── Records provided

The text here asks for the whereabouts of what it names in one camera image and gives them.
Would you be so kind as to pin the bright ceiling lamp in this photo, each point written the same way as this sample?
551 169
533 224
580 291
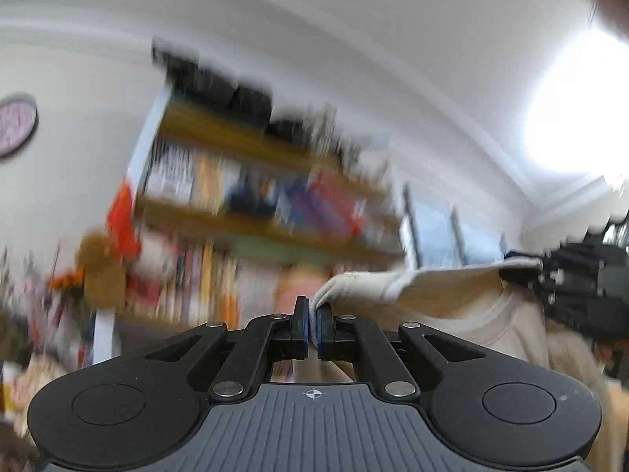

────

With the images left out, output all the entries above exactly.

The text here asks for the whereabouts of what it names in one camera image and gives them.
Would you be so kind as to pin the bright ceiling lamp in this photo, each point written the same way as this sample?
551 169
533 224
580 291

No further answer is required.